▶ **Instructions for the task**
Beginning at the first line of the material, output each line exactly until you reach and include the line containing "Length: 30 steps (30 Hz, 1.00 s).". Leave every picture out.

........

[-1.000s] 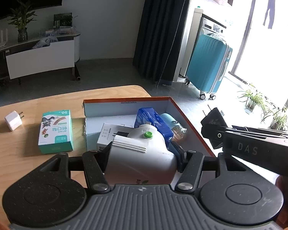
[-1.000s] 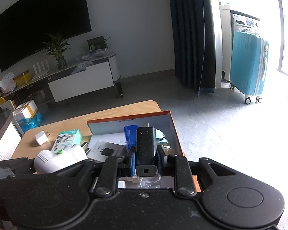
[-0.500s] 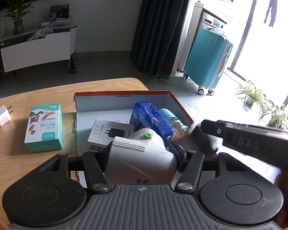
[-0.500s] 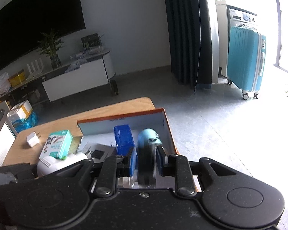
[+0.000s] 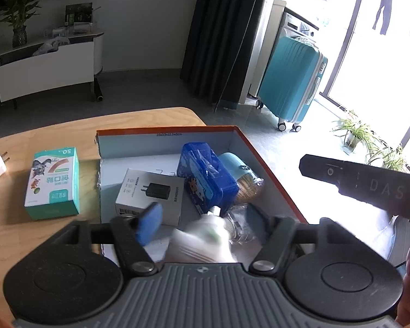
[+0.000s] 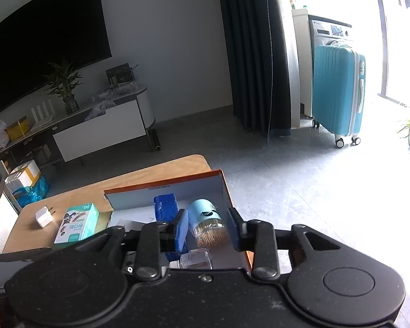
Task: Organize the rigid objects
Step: 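Lower the socket and charger into the box and open both tools, then withdraw both tools from the box back over the table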
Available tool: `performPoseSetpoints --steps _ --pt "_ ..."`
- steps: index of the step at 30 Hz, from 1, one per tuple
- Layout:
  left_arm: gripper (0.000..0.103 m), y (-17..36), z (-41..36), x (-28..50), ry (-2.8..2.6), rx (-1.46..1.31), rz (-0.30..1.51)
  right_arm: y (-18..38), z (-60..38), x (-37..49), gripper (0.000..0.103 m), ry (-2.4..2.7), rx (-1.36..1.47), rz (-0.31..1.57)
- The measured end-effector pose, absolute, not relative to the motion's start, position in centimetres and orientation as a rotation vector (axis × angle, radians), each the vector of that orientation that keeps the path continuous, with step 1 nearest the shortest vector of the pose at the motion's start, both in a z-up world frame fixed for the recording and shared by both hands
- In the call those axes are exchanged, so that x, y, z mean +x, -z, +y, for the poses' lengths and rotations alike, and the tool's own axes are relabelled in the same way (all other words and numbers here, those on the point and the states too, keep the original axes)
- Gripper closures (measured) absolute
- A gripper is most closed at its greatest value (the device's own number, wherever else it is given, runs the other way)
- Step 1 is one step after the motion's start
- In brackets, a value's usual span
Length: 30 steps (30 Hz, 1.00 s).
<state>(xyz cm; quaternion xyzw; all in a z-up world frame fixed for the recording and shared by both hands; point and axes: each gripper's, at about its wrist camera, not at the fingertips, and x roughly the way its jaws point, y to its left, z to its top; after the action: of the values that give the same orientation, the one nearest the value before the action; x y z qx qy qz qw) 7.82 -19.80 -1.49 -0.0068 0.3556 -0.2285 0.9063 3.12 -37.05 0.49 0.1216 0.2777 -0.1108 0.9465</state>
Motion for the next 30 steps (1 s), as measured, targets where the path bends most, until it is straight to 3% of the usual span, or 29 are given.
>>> performPoseSetpoints --steps 3,10,14,30 --pt "0.020 1.2 -19.5 7.8 0.459 -0.016 0.745 -0.7 -36.6 3.0 0.045 0.222 0.236 0.562" --pt "0.007 0.5 -18.1 7.6 0.393 -0.004 0.758 -1.2 -35.4 2.8 0.025 0.216 0.221 0.557" --pt "0.002 0.0 -16.8 7.3 0.355 -0.004 0.753 -1.3 -34.3 2.9 0.024 0.195 0.215 0.563" --pt "0.001 -1.2 -9.3 6.8 0.206 -0.046 0.746 -2.1 -27.9 4.6 0.017 0.070 0.166 0.584"
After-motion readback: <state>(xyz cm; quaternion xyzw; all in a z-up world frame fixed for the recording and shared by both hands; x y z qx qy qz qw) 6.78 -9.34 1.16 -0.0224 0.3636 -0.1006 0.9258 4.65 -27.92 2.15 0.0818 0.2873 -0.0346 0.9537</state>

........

▶ **Solution to this problem**
[-1.000s] 
[-1.000s] 
[-0.500s] 
[-0.500s] 
[+0.000s] 
[+0.000s] 
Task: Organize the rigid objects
Step: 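Lower the socket and charger into the box and open both tools, then withdraw both tools from the box back over the table
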Available tool: `performPoseSetpoints --steps _ --pt "_ ..."`
- steps: index of the step at 30 Hz, from 1, one per tuple
- Layout:
  left_arm: gripper (0.000..0.103 m), y (-17..36), z (-41..36), x (-28..50), ry (-2.8..2.6), rx (-1.46..1.31), rz (-0.30..1.51)
  right_arm: y (-18..38), z (-60..38), x (-37..49), gripper (0.000..0.103 m), ry (-2.4..2.7), rx (-1.36..1.47), rz (-0.31..1.57)
- The measured end-effector pose, absolute, not relative to the motion's start, position in centimetres and orientation as a rotation vector (axis × angle, radians), each the vector of that orientation that keeps the path continuous, with step 1 nearest the shortest vector of the pose at the motion's start, both in a z-up world frame fixed for the recording and shared by both hands
- In the call those axes are exchanged, so that x, y, z mean +x, -z, +y, for the poses' lengths and rotations alike, and the tool's own axes are relabelled in the same way (all other words and numbers here, those on the point and the states too, keep the original axes)
- Gripper closures (measured) absolute
- A gripper is most closed at its greatest value (the device's own number, wherever else it is given, runs the other way)
- Step 1 is one step after the motion's start
- In brackets, a value's usual span
Length: 30 steps (30 Hz, 1.00 s).

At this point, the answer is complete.